» **Information shown**:

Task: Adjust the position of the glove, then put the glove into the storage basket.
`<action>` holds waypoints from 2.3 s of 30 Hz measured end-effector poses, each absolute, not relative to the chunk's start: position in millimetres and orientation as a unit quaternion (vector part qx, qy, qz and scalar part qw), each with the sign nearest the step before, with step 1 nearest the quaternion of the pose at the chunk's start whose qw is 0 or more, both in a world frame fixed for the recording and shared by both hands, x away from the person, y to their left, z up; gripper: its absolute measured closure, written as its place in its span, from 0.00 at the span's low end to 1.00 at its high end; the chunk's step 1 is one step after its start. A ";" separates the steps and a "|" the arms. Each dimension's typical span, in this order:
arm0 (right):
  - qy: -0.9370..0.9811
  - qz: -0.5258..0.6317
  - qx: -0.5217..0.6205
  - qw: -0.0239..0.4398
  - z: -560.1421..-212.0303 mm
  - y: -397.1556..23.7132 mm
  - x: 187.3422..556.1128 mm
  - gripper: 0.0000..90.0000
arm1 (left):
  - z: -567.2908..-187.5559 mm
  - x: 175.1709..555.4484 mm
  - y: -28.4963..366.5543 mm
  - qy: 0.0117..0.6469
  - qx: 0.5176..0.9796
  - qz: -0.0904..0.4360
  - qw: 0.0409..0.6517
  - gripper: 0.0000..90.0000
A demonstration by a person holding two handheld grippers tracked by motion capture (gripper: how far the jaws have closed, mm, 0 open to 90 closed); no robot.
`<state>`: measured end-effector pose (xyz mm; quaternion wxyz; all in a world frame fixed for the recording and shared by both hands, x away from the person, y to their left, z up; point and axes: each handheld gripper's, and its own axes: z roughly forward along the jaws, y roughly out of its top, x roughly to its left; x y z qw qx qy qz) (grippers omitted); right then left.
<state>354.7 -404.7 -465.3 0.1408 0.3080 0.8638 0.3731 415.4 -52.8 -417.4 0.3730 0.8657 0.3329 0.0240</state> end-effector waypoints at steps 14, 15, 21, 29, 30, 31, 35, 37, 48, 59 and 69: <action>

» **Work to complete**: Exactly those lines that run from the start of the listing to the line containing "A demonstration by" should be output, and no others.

» **Exercise output**:
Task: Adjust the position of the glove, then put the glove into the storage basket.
`<action>` holds waypoints from 2.3 s of 30 Hz measured end-effector poses, each absolute, not relative to the chunk's start: position in millimetres and orientation as a unit quaternion (vector part qx, qy, qz and scalar part qw), each with the sign nearest the step before, with step 1 nearest the quaternion of the pose at the chunk's start whose qw is 0 or more, both in a world frame fixed for the recording and shared by both hands, x away from the person, y to their left, z up; gripper: its absolute measured closure, written as its place in its span, from 0.00 at the span's low end to 1.00 at its high end; the chunk's step 1 is one step after its start. A ";" separates the steps and a "|" the arms. Each dimension's typical span, in this order:
arm0 (right):
  - qy: -0.9370..0.9811
  - qz: -0.5258..0.6317
  - qx: -0.5217..0.6205
  - qw: -0.0239..0.4398
  - z: -560.1421..-212.0303 mm
  - y: -397.1556..23.7132 mm
  - x: 187.3422..556.1128 mm
  - gripper: 0.0000..90.0000
arm1 (left):
  - z: -567.2908..-187.5559 mm
  - x: 175.1709..555.4484 mm
  - y: -28.4963..366.5543 mm
  - qy: 0.0117..0.6469
  - qx: 0.5176..0.9796
  - qz: -0.0904..0.4360
  - qw: 0.0409..0.6517
  - gripper: 0.0000..90.0000
A demonstration by a person holding two handheld grippers tracked by motion capture (gripper: how far the jaws have closed, mm, 0 open to 90 closed); no robot.

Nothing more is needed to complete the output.